WB: The government — both federal and state — has played a huge role that isn’t talked about. Ronald Reagan, who was elected governor of California in 1966 by running against student protest, was the avatar of the movement to privatize college. As president, his administration lowered Pell Grants and created a system where Congress pushed more college costs into loans for both students and parents, removing limits on borrowing that factored into the upward spiral of costs. The Parent Plus program, for example, has few restrictions on credit or on how much can be borrowed, and participants eager to send their child to their dream college sometimes end up with hundreds of thousands of dollars in debt.

‘Education is the secret sauce of [political] division’

AN: If it survives the court challenges, how could Biden’s new student loan forgiveness plan impact the cost of college, if at all?

WB: This seems the biggest flaw in the Biden plan, that it included nothing in the way to lower college costs going forward. That means the freshmen entering college in the fall of 2022 are presumably borrowing money at levels similar to those that created the need for this massive debt cancellation in the first place.

AN: In what ways do you blame college for making America as divided as it is today?

WB: College became the American Dream for young people after World War II — when millions saw a lost-cost diploma as a path to a better life. The privatization of college and the enshrinement of the idea that college was not a wide pathway for the middle class has created a society seething with resentments. Today, the Democrats are becoming the party of college-educated folks clustered in cities and suburbs, while the GOP plays to the grievances of the white working class. These groups have less in common, little social contact, diametrically opposed political beliefs — and increasingly hate each other. Education is the secret sauce of this division.

AN: Beside bringing costs down, how else do we mend some of this?

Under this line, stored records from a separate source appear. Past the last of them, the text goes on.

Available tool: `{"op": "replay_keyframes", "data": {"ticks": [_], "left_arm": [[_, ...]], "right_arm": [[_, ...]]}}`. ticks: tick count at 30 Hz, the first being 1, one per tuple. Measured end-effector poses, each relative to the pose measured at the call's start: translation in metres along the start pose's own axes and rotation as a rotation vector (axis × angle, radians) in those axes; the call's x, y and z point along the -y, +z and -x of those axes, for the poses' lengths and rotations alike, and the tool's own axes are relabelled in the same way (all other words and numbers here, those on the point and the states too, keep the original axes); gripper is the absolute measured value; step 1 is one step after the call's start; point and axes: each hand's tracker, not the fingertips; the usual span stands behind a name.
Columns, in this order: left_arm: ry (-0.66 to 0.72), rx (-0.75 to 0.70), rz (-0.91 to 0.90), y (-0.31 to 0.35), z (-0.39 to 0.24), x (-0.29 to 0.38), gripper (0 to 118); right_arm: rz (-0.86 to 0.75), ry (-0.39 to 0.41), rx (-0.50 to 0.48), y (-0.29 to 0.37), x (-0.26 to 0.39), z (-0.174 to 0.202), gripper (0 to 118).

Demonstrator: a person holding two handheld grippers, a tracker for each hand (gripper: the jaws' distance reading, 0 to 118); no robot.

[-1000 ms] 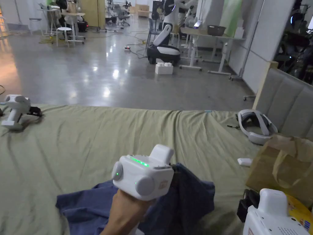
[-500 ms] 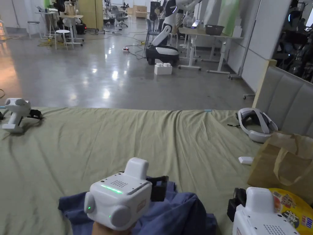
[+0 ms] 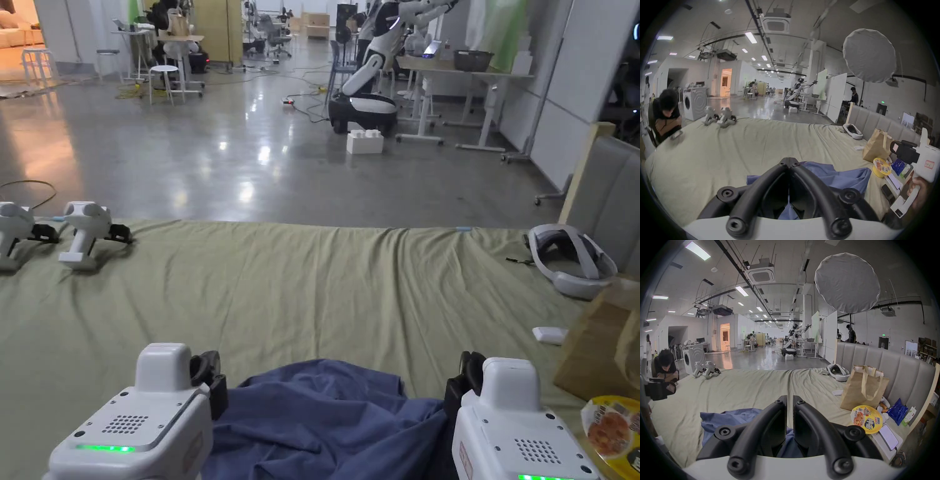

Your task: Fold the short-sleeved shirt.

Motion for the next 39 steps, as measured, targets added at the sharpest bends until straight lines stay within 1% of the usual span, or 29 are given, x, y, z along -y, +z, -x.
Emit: {"op": "replay_keyframes", "data": {"ticks": [2, 3, 6, 10, 11, 14, 15, 17, 18, 19, 20, 21, 22, 23, 25, 30, 31, 32, 33, 35, 36, 37, 38, 39], "left_arm": [[0.068, 0.006, 0.031, -0.006, 0.005, 0.0, 2], [0.071, -0.004, 0.039, -0.004, 0.041, 0.008, 2], [0.105, -0.009, 0.087, -0.018, 0.08, 0.016, 2], [0.166, 0.041, 0.292, -0.018, 0.081, 0.023, 2], [0.165, 0.043, 0.297, -0.045, 0.101, 0.021, 2], [0.165, 0.043, 0.403, -0.051, 0.098, 0.024, 2], [0.172, 0.049, 0.439, -0.1, 0.125, 0.025, 2], [0.148, 0.036, 0.486, -0.127, 0.132, 0.026, 5], [0.132, 0.029, 0.5, -0.141, 0.133, 0.026, 15], [0.12, 0.028, 0.534, -0.157, 0.148, 0.034, 52], [0.12, 0.032, 0.558, -0.168, 0.155, 0.038, 82], [0.118, 0.038, 0.588, -0.182, 0.159, 0.041, 88], [0.145, 0.049, 0.637, -0.193, 0.159, 0.044, 87], [0.164, 0.053, 0.626, -0.192, 0.154, 0.042, 88], [0.157, 0.019, 0.67, -0.206, 0.151, 0.05, 91], [0.054, -0.063, 0.799, -0.222, 0.137, 0.069, 91], [0.042, -0.072, 0.83, -0.229, 0.138, 0.074, 88], [0.019, -0.085, 0.831, -0.231, 0.135, 0.077, 82], [-0.033, -0.129, 0.795, -0.232, 0.13, 0.079, 77], [-0.039, -0.138, 0.75, -0.22, 0.114, 0.075, 67], [-0.047, -0.148, 0.736, -0.215, 0.107, 0.075, 60], [-0.048, -0.151, 0.728, -0.211, 0.101, 0.076, 38], [-0.051, -0.156, 0.71, -0.207, 0.097, 0.076, 25], [-0.033, -0.148, 0.723, -0.223, 0.107, 0.079, 18]], "right_arm": [[0.001, 0.001, -0.009, -0.003, -0.001, 0.006, 9], [0.003, 0.003, -0.015, -0.004, -0.001, 0.008, 9], [0.016, 0.011, -0.03, -0.008, 0.002, 0.014, 9], [0.042, 0.023, -0.041, -0.014, 0.008, 0.016, 9], [0.049, 0.027, -0.041, -0.016, 0.01, 0.016, 9], [0.07, 0.036, -0.04, -0.023, 0.016, 0.015, 9], [0.079, 0.038, -0.038, -0.025, 0.018, 0.014, 9], [0.092, 0.044, -0.034, -0.031, 0.022, 0.011, 9], [0.098, 0.048, -0.033, -0.033, 0.023, 0.009, 9], [0.105, 0.053, -0.03, -0.034, 0.024, 0.007, 9], [0.109, 0.057, -0.027, -0.036, 0.024, 0.006, 9], [0.113, 0.059, -0.023, -0.037, 0.025, 0.003, 9], [0.116, 0.061, -0.018, -0.038, 0.026, 0.001, 9], [0.119, 0.063, -0.013, -0.039, 0.027, -0.001, 9], [0.129, 0.064, -0.001, -0.041, 0.028, -0.007, 9], [0.164, 0.057, 0.028, -0.046, 0.036, -0.021, 9], [0.174, 0.058, 0.036, -0.047, 0.038, -0.024, 9], [0.183, 0.057, 0.041, -0.048, 0.04, -0.027, 9], [0.198, 0.05, 0.048, -0.049, 0.042, -0.031, 9], [0.218, 0.032, 0.061, -0.05, 0.046, -0.038, 9], [0.232, 0.023, 0.07, -0.052, 0.048, -0.044, 9], [0.249, 0.011, 0.08, -0.054, 0.051, -0.049, 10], [0.277, -0.002, 0.085, -0.057, 0.053, -0.055, 10], [0.308, -0.014, 0.094, -0.06, 0.055, -0.061, 11]]}}
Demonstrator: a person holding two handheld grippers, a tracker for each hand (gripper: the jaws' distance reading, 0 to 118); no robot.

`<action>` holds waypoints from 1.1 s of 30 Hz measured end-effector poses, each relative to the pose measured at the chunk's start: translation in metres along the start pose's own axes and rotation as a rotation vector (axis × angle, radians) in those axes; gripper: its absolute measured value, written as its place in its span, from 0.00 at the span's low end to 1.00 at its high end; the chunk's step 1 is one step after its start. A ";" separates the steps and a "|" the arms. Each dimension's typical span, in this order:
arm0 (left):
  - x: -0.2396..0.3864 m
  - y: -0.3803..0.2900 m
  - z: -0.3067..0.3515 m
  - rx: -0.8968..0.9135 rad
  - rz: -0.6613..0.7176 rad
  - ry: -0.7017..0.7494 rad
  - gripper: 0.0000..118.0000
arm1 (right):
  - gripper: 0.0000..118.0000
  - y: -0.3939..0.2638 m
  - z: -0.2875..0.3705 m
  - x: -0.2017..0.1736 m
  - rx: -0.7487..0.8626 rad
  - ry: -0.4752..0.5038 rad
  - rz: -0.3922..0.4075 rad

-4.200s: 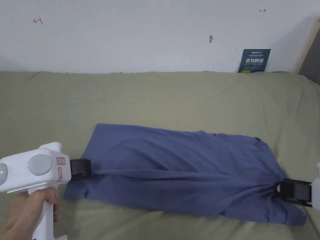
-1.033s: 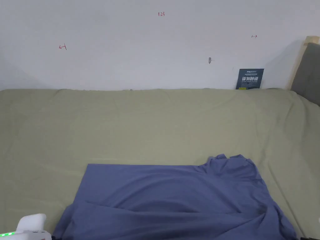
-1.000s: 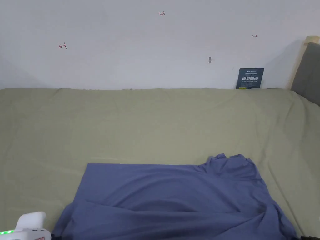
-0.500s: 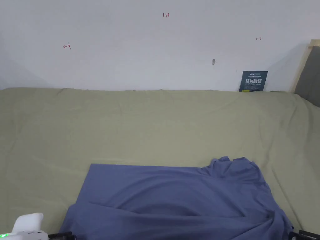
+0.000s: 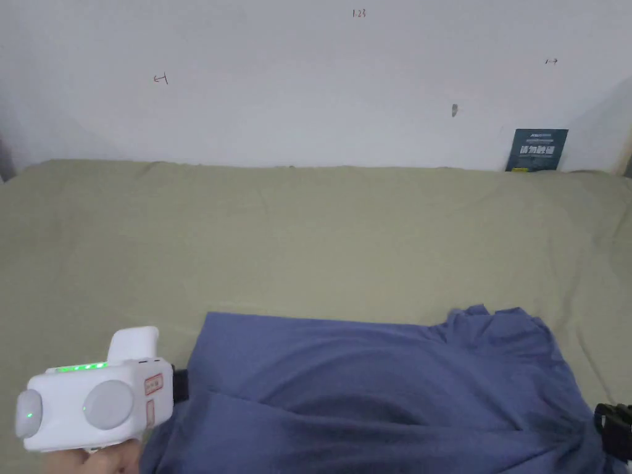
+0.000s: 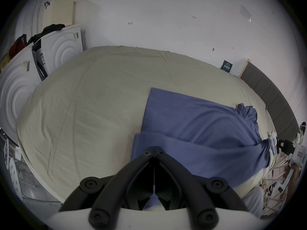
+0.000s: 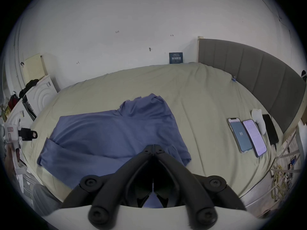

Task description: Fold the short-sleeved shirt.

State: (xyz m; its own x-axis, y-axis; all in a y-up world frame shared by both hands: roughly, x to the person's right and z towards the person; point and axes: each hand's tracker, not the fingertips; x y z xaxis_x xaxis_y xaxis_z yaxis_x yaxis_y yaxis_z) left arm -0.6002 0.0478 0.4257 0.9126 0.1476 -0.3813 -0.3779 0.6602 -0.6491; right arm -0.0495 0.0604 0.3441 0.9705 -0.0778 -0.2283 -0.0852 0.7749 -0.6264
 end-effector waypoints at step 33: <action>0.030 0.108 -0.189 -0.192 -0.176 0.056 0.00 | 0.00 0.064 -0.114 0.044 -0.119 -0.091 0.069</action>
State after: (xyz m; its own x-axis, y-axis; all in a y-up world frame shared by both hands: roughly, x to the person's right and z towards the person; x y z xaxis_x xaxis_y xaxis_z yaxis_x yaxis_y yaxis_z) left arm -0.6433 -0.0158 0.2201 0.9590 -0.0016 -0.2833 -0.2413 0.5195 -0.8197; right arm -0.0376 0.0352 0.2087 0.9774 0.0340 -0.2087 -0.1729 0.6964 -0.6965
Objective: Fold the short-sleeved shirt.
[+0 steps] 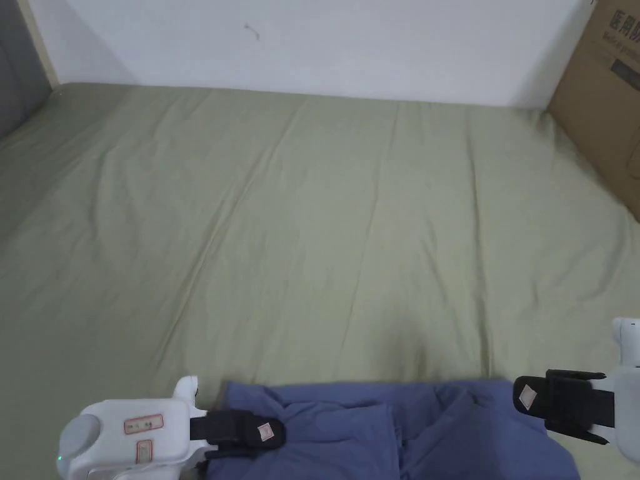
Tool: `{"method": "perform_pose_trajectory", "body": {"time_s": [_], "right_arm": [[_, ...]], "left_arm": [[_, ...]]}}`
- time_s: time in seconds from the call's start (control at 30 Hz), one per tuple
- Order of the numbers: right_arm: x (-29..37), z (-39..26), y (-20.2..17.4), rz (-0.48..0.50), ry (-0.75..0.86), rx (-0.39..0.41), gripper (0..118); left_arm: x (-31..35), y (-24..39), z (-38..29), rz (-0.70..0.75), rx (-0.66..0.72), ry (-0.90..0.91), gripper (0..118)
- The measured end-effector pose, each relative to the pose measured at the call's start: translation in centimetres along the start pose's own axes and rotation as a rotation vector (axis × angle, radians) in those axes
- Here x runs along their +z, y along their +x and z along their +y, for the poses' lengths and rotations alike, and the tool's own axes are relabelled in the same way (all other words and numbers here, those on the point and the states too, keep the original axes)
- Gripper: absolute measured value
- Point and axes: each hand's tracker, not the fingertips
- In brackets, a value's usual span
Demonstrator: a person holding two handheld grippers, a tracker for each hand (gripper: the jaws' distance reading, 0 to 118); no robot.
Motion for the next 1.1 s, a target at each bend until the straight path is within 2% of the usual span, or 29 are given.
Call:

WB: In the book, I devote the final chapter to the idea of a universal, government-supported gap year of mostly civilian national service for 18-year-olds between high school and what comes next. This would achieve several things: It would help today’s young people, who are clearly struggling, better decide their future path. These projects — such as conservation work like preventing the next wildfire, or working in disadvantaged schools or communities — would benefit America. But these young people would also get the benefit of a common, shared sense of national purpose with kids from different backgrounds, red states and blue states. We used to achieve this, unintentionally, through wars and the military draft. This is a way to bring Americans together, without bloodshed.